表4 各組大鼠腎組織中TLR4、NF-κB、NLRP3、IκBα蛋白表達(dá)量的比較(x±s)

圖3 各組大鼠腎組織中TLR4、IκBα、NF-κB、NLRP3蛋白表達(dá)情況

3 討 論

AKI的主要臨床癥狀是尿量減少、腎小球濾過率降低、血清肌酐和尿素氮水平增加、腎小管上皮損傷，在短時間內(nèi)可誘發(fā)包括腎臟等多器官功能衰竭[10]。AKI病情發(fā)展迅速，病死率高，預(yù)后差[11]。膿毒血癥是誘發(fā)AKI的主要原因之一[12]。目前認(rèn)為膿毒血癥引起AKI的主要因素是炎性介質(zhì)釋放增加、凝血功能異常、腎缺血再灌注、內(nèi)毒素釋放和細(xì)胞壞死，而血管內(nèi)皮細(xì)胞的活化是膿毒血癥致AKI發(fā)生的重要血液動力學(xué)因素，主要機(jī)制是內(nèi)皮細(xì)胞受損、血管擴(kuò)張因子減少、血管內(nèi)壁結(jié)構(gòu)完整性被破壞導(dǎo)致腎微循環(huán)功能障礙[13]。

盲腸結(jié)扎穿孔法制備的膿毒血癥模型是目前公認(rèn)的與臨床相關(guān)性較強(qiáng)的膿毒血癥急性腎損傷模型。本研究根據(jù)相關(guān)文獻(xiàn)[7]采用盲腸結(jié)扎穿孔法制備膿毒血癥模型，結(jié)果顯示，與健康對照組比較，模型組大鼠腎組織水腫，可見炎性細(xì)胞浸潤，腎小球皺縮，內(nèi)皮細(xì)胞腫脹，腎小管管腔變窄。血清肌酐和尿素氮水平明顯增加，說明模型組大鼠的腎功能受損。vWF在止血和血栓形成過程中有重要作用，血管內(nèi)皮細(xì)胞損傷后，機(jī)體產(chǎn)生大量vWF，形成微血栓，導(dǎo)致微循環(huán)障礙[14]。因此，vWF可作為血管內(nèi)皮細(xì)胞損傷的標(biāo)志物。本研究結(jié)果顯示，與健康對照組比較，模型組大鼠腎組織中vWF蛋白表達(dá)量增加(P<0.05)，與以往研究結(jié)果[15]相似，上述結(jié)果說明本研究的膿毒血癥所致AKI大鼠模型構(gòu)建成功。

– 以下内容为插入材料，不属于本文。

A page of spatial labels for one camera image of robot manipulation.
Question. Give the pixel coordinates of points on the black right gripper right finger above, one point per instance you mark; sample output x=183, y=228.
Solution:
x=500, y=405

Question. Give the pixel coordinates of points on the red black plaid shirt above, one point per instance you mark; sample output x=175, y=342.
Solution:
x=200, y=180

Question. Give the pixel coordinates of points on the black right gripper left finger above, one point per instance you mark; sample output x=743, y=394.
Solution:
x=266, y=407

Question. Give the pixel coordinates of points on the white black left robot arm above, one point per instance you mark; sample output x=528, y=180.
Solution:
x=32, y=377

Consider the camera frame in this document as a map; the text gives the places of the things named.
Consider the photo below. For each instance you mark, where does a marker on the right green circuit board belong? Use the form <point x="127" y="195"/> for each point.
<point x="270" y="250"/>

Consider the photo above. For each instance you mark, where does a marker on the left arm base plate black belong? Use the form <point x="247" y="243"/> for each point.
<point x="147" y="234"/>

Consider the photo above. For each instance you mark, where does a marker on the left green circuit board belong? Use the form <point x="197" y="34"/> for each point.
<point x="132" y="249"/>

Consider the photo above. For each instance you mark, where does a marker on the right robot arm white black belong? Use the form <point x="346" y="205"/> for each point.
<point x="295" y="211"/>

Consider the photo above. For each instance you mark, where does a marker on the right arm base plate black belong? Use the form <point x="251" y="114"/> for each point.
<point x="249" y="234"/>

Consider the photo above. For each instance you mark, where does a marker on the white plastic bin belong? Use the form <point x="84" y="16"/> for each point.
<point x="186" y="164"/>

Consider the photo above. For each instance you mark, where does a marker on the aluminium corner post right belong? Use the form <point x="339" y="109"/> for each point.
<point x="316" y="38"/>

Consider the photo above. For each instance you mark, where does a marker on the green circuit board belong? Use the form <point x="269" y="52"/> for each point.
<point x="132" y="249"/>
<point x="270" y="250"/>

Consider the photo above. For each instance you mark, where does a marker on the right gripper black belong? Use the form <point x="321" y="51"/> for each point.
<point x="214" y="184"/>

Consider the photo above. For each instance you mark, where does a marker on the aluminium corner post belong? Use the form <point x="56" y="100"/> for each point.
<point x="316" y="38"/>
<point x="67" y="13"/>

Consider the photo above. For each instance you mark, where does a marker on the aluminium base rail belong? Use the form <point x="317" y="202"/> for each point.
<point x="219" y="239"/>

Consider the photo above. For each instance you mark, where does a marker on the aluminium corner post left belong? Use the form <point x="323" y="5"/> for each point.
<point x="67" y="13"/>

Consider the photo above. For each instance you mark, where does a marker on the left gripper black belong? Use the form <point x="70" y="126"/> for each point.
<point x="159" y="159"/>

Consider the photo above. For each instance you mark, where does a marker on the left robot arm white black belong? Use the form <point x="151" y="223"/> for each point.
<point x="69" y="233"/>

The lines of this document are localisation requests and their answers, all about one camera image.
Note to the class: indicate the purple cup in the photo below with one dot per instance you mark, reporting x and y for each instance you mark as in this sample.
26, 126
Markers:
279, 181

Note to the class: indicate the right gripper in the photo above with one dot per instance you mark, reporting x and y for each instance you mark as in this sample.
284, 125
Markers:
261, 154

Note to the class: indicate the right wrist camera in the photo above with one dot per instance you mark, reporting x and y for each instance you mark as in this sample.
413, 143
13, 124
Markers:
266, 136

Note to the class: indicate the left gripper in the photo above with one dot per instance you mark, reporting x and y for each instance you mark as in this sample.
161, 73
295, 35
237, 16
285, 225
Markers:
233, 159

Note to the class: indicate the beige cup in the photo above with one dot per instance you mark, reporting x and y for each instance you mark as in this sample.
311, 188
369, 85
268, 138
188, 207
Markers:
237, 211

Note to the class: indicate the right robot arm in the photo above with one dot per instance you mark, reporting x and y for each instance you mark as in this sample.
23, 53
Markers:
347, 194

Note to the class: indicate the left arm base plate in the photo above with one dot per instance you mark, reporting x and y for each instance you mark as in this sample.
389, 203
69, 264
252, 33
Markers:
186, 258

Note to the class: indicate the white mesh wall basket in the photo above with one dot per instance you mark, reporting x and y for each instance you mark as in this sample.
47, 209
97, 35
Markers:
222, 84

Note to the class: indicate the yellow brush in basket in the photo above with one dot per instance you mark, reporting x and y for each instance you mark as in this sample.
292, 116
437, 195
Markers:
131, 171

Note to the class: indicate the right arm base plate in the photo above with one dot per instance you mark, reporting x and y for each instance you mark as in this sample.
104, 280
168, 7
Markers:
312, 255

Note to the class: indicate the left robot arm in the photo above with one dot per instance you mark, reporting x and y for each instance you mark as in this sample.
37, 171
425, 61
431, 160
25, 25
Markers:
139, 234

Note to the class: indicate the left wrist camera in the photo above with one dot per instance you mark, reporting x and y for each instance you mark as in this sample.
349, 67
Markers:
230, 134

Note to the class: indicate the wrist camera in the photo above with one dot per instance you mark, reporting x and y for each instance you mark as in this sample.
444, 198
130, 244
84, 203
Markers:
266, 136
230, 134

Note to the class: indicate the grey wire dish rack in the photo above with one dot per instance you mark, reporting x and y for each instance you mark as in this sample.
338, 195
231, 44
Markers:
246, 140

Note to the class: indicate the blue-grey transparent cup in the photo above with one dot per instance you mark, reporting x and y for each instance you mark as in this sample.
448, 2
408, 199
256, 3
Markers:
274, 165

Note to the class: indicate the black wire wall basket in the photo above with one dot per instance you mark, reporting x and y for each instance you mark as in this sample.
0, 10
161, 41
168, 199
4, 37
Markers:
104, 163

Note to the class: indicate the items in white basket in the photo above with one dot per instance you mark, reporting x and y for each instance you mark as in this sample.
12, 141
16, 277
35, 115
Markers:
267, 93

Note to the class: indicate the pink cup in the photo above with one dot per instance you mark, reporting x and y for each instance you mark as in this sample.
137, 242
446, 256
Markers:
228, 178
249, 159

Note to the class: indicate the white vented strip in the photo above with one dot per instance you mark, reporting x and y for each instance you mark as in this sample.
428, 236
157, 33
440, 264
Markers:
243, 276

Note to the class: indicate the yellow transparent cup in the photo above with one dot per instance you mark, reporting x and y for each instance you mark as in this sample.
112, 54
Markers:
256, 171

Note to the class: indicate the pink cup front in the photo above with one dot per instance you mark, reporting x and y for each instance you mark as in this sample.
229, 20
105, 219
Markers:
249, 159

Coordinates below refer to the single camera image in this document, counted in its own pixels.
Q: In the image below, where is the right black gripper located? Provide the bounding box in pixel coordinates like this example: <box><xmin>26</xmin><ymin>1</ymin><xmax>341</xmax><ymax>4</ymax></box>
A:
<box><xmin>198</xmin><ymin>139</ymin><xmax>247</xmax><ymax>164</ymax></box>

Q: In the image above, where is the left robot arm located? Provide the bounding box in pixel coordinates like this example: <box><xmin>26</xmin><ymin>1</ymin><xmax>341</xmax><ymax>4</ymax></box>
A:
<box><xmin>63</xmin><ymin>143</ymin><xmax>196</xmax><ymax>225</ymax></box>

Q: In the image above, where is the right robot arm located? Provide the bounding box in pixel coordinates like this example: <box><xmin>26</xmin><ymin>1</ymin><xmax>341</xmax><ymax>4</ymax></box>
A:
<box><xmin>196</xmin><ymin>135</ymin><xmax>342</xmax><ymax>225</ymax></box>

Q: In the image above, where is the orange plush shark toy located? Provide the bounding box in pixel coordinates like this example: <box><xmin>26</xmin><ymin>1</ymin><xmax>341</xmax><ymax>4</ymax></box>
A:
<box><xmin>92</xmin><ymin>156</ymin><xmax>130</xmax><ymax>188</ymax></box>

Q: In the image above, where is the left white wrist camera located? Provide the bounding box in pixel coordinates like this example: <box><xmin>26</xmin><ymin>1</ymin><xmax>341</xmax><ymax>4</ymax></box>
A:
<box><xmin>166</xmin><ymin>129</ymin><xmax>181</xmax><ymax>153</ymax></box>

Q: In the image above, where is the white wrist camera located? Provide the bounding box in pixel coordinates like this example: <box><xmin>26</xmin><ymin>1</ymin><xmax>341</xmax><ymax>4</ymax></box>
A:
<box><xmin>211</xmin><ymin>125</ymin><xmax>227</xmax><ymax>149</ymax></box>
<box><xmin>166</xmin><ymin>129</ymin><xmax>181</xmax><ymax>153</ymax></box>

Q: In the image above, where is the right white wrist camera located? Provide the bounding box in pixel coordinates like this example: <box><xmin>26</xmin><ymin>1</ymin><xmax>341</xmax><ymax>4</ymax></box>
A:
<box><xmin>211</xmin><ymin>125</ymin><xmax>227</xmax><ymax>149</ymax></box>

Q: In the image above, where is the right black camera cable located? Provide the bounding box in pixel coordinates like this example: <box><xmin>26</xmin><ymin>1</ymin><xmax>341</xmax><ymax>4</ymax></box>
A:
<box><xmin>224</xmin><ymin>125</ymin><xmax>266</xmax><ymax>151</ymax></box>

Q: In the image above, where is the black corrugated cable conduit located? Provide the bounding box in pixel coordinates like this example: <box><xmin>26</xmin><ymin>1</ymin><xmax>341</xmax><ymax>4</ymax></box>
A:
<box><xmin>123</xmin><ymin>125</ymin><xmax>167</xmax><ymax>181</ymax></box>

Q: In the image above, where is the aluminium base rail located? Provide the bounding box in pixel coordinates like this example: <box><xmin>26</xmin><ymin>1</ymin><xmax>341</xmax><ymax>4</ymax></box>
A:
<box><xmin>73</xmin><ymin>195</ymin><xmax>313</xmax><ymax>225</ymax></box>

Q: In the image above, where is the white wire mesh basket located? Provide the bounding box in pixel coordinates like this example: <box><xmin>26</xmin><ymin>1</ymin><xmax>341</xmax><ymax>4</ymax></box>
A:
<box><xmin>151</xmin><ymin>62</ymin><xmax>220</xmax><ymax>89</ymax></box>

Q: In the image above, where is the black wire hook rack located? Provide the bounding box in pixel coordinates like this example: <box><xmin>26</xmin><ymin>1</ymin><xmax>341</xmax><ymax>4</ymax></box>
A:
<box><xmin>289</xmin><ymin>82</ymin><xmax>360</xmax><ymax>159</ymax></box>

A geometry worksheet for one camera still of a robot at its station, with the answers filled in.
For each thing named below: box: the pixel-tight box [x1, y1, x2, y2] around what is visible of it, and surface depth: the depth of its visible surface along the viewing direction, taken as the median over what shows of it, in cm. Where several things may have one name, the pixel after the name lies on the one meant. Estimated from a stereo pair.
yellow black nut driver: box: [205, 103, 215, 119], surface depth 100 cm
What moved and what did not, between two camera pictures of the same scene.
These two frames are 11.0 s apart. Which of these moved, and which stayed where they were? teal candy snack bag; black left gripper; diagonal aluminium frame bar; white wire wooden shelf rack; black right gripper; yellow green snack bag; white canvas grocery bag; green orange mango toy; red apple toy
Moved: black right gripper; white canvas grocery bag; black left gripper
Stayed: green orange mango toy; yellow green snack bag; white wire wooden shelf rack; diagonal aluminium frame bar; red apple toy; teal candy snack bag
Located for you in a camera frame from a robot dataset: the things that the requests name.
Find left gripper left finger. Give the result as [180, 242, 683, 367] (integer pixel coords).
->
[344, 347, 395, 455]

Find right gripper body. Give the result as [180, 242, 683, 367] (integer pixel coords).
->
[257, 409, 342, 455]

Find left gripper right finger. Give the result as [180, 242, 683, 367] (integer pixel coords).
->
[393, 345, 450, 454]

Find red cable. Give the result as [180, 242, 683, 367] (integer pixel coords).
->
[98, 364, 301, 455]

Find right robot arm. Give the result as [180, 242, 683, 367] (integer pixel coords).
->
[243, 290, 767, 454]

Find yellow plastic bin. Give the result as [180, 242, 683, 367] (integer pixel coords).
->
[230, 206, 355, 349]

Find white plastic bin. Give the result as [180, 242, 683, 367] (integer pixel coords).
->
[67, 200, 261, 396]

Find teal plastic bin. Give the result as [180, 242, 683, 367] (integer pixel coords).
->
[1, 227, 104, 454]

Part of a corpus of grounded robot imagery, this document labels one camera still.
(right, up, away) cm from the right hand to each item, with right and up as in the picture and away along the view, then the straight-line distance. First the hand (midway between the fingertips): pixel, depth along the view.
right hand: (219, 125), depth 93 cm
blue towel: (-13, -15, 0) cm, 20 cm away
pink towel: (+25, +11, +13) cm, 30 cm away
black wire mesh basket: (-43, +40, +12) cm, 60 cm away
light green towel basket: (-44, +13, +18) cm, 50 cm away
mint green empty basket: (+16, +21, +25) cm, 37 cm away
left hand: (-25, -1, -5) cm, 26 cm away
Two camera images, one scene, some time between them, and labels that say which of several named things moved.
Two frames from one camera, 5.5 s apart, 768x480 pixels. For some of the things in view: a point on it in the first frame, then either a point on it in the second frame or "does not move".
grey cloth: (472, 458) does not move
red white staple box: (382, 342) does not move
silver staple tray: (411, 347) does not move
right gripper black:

鼠尾草酸是酚型二萜類化合物，是迷迭香的強(qiáng)氧化劑[16]。研究表明，鼠尾草酸可降低慶大霉素誘導(dǎo)的AKI大鼠血清中肌酐和尿素氮水平，改善腎臟損傷[8]。此外，鼠尾草酸還可減輕順鉑誘導(dǎo)的大鼠腎臟損傷[17]。但鼠尾草酸對膿毒癥所致AKI的影響目前尚不清楚。本研究使用鼠尾草酸干預(yù)膿毒血癥致AKI大鼠模型，結(jié)果顯示，鼠尾草酸能減輕膿毒血癥致AKI大鼠模型的腎臟損傷，下調(diào)其血清肌酐、尿素氮及vWF蛋白的水平，說明鼠尾草酸對膿毒血癥致AKI大鼠模型具有積極的治療作用，可以抑制缺血缺氧引起的內(nèi)皮細(xì)胞損傷，從而發(fā)揮保護(hù)血管內(nèi)皮細(xì)胞的作用。本研究結(jié)果還顯示，鼠尾草酸對膿毒血癥致AKI大鼠模型腎組織損傷及血清肌酐、尿素氮水平的改善作用具有劑量依賴性，高劑量鼠尾草酸的干預(yù)效果更明顯。而隨著鼠尾草酸劑量的增加，膿毒血癥致AKI大鼠模型腎臟組織中的vWF蛋白表達(dá)量降低，但各劑量間差異無統(tǒng)計學(xué)意義(P>0.05)，說明低劑量的鼠尾草酸即可有效減輕膿毒癥AKI大鼠腎血管內(nèi)皮細(xì)胞的損傷。這些研究結(jié)果為鼠尾草酸保護(hù)血管內(nèi)皮細(xì)胞提供了理論依據(jù)。

TLR4/NF-κB/NLRP3信號通路是機(jī)體調(diào)節(jié)細(xì)胞增殖和凋亡、氧化應(yīng)激及免疫炎癥等的主要信號通路，在AKI的發(fā)生、發(fā)展過程中具有重要的調(diào)控作用[18]。TLR4的激活可促進(jìn)NF-κB蛋白向細(xì)胞核內(nèi)轉(zhuǎn)移[19]。在正常情況下，細(xì)胞質(zhì)中的NF-κB蛋白二聚體與IκBα結(jié)合形成復(fù)合物，當(dāng)IκBα磷酸化失活后，NF-κB被活化并移位至細(xì)胞核，誘導(dǎo)NLRP3炎癥小體的表達(dá)[20]。研究表明，NLRP3在膿毒血癥AKI模型中起著非常重要的作用，其通過激活NF-κB信號通路進(jìn)一步促進(jìn)炎癥反應(yīng)，加重臟器損傷，可成為治療腎損傷的新靶點[21]。本研究結(jié)果顯示，與模型組比較，鼠尾草酸低、中、高劑量組TLR4、NF-κB和NLRP3蛋白表達(dá)量均降低(均P<0.05)，IκBα蛋白表達(dá)量增加(P<0.05)，說明鼠尾草酸可以抑制TLR4、NF-κB和NLRP3蛋白的表達(dá)，促進(jìn)IκBα的表達(dá)，提示鼠尾草酸可通過阻礙TLR4/NF-κB/NLRP3信號通路的傳導(dǎo)，減輕血管內(nèi)皮損傷，從而保護(hù)腎臟功能。但鼠尾草酸各劑量組NF-κB、IκBα、TLR4和NLRP3蛋白表達(dá)量差異無統(tǒng)計學(xué)意義(均P>0.05)，由此可見低劑量鼠尾草酸即可發(fā)揮調(diào)節(jié)TLR4/NF-κB/NLRP3信號通路的作用，但高劑量鼠尾草酸對腎的保護(hù)作用更具優(yōu)勢。

綜上所述，鼠尾草酸對膿毒血癥致AKI大鼠模型具有較好的腎臟保護(hù)作用，其主要機(jī)制可能與改善血管內(nèi)皮細(xì)胞損傷，以及抑制TLR4/NF-κB/NLRP3信號通路有關(guān)。本研究還存在一定不足，后續(xù)需深入研究鼠尾草酸干預(yù)膿毒血癥致AKI的藥理機(jī)制及相關(guān)劑量關(guān)系。